Western readers gloss over these sorts of things, and see the ideological rhetoric for what it is. But China is serious about its communistic worldview and is incalculating beast-like tendancies in its fighting machine.
China has moved onto a war footing, so that the military needs of every part of civilian society are at top of mind.
Xi’s “military-civil fusion development strategy” puts the PLA at the centre of Chinese industry, logistics, education, science and technology. One explicit goal of the program is a policy known as “the fundamental domain resource sharing system”, which is designed to ensure military requirements are built into the civilian construction of any airport, port, road, railway or communications network.
This also trickles down into China’s offshore activities. China is looking to build a base off the shore of Queensland in Papua New Guinea. The Chinese construction of a fishing plant at Daru is expected to be designed with PLA military needs given priority. Throughout the Pacific, Chinese companies are constructing or repairing military-grade runways and long wharfs that exceed realistic commercial uses. Why? Because of Xi’s military-civil fusion strategy.

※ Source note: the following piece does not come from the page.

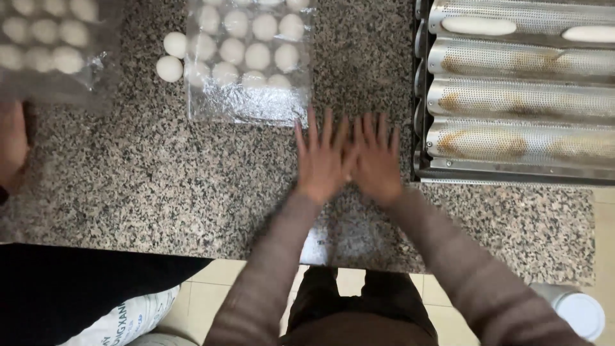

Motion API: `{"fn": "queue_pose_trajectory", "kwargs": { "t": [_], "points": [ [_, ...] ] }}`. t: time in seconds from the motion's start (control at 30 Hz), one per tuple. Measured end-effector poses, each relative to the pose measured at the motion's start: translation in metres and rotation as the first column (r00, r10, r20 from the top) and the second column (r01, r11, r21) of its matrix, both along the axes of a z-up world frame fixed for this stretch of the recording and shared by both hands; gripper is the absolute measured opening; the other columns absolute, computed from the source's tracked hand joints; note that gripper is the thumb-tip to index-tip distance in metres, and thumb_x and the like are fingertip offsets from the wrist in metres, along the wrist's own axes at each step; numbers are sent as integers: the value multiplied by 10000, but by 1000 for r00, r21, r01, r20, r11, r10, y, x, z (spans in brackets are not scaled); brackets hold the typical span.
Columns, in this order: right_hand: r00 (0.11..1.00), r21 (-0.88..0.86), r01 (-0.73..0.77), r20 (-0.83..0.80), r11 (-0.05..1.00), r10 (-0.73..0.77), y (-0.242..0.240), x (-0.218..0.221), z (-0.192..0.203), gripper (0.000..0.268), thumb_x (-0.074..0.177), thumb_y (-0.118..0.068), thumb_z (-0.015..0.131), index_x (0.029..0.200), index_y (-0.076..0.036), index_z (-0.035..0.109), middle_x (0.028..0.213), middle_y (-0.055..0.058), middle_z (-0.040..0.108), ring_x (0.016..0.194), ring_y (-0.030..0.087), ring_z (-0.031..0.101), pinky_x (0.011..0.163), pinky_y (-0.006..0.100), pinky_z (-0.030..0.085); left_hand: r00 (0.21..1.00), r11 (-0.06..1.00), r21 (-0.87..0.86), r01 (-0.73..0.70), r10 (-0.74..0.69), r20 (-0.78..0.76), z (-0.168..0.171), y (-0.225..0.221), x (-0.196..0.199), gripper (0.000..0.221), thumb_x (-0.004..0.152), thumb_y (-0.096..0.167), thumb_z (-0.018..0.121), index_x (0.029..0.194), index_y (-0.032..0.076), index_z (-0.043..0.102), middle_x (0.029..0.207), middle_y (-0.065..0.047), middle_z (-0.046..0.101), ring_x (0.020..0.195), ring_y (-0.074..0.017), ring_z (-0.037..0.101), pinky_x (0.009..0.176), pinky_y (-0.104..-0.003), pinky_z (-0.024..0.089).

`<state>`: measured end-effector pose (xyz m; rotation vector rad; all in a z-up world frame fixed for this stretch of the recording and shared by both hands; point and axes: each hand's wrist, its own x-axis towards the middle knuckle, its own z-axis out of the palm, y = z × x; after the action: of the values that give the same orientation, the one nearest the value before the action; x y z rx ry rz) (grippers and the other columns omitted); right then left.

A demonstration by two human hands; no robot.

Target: Shaping small dough balls into elongated loaves and placing them onto a baguette baking tray.

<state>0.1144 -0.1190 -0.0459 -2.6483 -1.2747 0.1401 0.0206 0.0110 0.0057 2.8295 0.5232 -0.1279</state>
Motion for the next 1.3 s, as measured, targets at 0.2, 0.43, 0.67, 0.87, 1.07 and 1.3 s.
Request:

No areas of Chinese society are exempt from being swept into this fused world of military and civil life directed toward achieving the strategic goals of the CCP.
The militarisation of China is taking place before our eyes. Chinese propaganda is giving considerably more coverage to PLA exercises and activities. In December the navy aircraft carrier Shandong transited the Taiwan Strait on its way “to conduct training in relevant waters of the South China Sea”.

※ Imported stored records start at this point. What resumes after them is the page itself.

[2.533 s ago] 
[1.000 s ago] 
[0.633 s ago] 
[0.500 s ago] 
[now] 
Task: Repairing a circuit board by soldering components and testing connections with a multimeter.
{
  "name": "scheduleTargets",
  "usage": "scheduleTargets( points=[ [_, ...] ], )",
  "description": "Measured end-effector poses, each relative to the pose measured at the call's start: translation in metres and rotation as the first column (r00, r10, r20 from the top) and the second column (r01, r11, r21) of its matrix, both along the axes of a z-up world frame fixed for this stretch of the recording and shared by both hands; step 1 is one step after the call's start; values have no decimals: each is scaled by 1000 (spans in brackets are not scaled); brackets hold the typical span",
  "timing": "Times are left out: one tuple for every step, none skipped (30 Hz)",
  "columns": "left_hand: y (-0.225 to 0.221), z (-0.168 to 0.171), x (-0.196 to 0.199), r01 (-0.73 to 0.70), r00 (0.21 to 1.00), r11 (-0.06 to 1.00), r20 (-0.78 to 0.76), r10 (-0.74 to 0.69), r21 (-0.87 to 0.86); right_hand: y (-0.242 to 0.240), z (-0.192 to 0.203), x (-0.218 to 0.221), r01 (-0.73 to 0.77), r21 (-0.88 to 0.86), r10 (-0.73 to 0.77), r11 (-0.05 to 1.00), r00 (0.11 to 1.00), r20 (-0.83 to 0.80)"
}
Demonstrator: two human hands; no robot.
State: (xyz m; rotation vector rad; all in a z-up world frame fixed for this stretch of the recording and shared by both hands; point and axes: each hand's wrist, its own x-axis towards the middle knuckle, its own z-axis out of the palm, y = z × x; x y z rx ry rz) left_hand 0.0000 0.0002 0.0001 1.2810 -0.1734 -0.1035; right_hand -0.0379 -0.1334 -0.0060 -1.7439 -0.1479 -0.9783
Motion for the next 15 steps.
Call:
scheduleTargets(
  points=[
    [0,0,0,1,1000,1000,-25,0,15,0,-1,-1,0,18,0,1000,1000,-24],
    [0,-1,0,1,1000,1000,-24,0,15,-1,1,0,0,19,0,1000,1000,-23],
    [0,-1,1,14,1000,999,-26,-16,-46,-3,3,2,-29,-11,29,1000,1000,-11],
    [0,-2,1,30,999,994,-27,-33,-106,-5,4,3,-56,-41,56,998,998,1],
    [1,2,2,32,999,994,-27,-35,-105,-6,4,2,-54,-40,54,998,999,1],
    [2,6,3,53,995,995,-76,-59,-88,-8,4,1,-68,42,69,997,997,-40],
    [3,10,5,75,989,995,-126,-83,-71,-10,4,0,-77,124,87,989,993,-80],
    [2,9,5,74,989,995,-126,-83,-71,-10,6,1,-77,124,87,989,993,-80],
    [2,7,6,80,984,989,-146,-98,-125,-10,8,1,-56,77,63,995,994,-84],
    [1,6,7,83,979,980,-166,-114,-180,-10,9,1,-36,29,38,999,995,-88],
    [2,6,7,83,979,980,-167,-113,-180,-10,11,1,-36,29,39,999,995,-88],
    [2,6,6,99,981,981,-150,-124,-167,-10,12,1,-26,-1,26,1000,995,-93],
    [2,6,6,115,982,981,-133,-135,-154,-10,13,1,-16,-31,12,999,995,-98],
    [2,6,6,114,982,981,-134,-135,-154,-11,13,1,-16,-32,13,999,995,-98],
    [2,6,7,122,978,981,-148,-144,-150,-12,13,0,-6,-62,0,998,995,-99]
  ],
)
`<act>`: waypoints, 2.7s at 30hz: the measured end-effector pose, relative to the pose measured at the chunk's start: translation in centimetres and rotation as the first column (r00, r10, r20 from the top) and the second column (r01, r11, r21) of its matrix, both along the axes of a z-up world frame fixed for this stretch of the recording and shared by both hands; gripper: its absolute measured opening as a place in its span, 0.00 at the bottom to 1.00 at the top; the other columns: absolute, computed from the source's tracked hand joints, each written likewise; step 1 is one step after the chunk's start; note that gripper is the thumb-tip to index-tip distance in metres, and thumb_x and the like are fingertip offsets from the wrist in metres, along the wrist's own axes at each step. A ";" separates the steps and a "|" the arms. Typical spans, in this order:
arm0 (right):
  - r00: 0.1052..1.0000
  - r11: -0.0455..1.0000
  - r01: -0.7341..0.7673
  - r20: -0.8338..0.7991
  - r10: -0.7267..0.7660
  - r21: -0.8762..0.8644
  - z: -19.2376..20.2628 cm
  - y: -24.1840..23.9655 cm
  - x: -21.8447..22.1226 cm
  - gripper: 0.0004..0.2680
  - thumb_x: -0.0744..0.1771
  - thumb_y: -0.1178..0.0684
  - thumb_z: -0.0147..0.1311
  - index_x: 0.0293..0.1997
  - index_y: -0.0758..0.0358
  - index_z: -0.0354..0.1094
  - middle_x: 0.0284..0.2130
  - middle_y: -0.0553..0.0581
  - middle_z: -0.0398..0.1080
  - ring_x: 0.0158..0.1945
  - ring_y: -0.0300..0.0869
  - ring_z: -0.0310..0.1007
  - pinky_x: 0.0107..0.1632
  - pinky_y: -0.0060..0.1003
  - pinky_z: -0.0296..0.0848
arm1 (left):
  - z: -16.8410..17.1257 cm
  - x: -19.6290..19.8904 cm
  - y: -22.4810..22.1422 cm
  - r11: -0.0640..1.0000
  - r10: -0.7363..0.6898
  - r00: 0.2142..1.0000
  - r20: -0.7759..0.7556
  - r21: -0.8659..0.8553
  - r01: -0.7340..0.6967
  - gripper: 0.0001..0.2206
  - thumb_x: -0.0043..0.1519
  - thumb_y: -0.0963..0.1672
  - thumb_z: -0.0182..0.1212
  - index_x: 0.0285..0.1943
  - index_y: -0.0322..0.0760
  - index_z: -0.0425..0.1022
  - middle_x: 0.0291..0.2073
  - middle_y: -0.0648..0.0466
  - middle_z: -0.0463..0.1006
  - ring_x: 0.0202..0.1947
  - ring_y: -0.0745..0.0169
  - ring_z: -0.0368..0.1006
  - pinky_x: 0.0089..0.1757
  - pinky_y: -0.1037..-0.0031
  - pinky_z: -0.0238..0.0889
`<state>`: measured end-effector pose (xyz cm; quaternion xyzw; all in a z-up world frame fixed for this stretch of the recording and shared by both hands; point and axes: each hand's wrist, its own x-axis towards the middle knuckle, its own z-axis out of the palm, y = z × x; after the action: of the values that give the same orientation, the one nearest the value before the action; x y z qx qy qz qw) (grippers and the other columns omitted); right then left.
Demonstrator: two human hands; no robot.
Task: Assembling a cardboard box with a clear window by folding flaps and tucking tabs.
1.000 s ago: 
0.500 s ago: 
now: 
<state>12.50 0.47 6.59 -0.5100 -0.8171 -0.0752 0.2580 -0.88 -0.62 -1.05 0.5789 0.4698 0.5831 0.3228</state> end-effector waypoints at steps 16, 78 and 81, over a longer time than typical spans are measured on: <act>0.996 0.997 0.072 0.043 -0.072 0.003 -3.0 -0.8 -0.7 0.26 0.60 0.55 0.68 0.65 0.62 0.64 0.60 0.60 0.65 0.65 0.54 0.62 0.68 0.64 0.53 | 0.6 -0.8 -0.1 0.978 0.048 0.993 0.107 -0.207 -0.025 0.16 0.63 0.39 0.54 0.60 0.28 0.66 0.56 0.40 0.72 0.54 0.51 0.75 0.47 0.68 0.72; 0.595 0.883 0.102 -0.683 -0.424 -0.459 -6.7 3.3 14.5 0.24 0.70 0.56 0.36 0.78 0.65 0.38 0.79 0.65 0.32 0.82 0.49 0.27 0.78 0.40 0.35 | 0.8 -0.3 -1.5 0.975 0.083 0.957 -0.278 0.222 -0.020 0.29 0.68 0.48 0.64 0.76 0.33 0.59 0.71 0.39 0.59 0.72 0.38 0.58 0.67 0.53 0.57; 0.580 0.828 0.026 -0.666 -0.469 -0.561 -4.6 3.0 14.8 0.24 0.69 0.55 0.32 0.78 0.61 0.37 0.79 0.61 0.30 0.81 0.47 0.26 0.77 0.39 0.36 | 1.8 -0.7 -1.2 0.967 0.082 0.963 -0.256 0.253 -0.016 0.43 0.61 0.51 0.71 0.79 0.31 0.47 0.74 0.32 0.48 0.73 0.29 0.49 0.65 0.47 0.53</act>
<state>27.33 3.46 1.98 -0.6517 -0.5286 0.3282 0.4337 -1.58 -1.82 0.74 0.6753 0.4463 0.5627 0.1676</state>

On 22 December 2020, Global Times reported that the Chinese air force and Russian bombers flew a “joint patrol” over the Sea of Japan and the South China Sea, apparently because “China and Russia have constant and common concerns on the strategic stability in these regions”.
On 28 December 2020, the People’s Daily reported the PLA had been equipped with the “world’s lightest heavy machine gun”, which would be “particularly useful in high-altitude and mountainous regions, or in amphibious landings”. This is a reference to recent clashes the PLA has had with India along the Himalayan line of control, and to Beijing’s relentless pressure on Taiwan.
None of these facts are hidden from the outside world, but are published in English on China’s official websites. Australia must wake up to China’s activities and seek to redress their penetration into the Indian and Pacific Oceans.
The West is largely unprepared, and with the questionable removal of Donald Trump, China may find that the USA is unwilling to do much about its aggression. If China does move on Taiwan, it will not be a surprise because China has made its militaristic intentions clear.
The Australian government needs to prepare for trouble with China. Australia should be doing everything to move into the Pacific and creating a buffer zone of friendly nations between our borders and the Chinese border.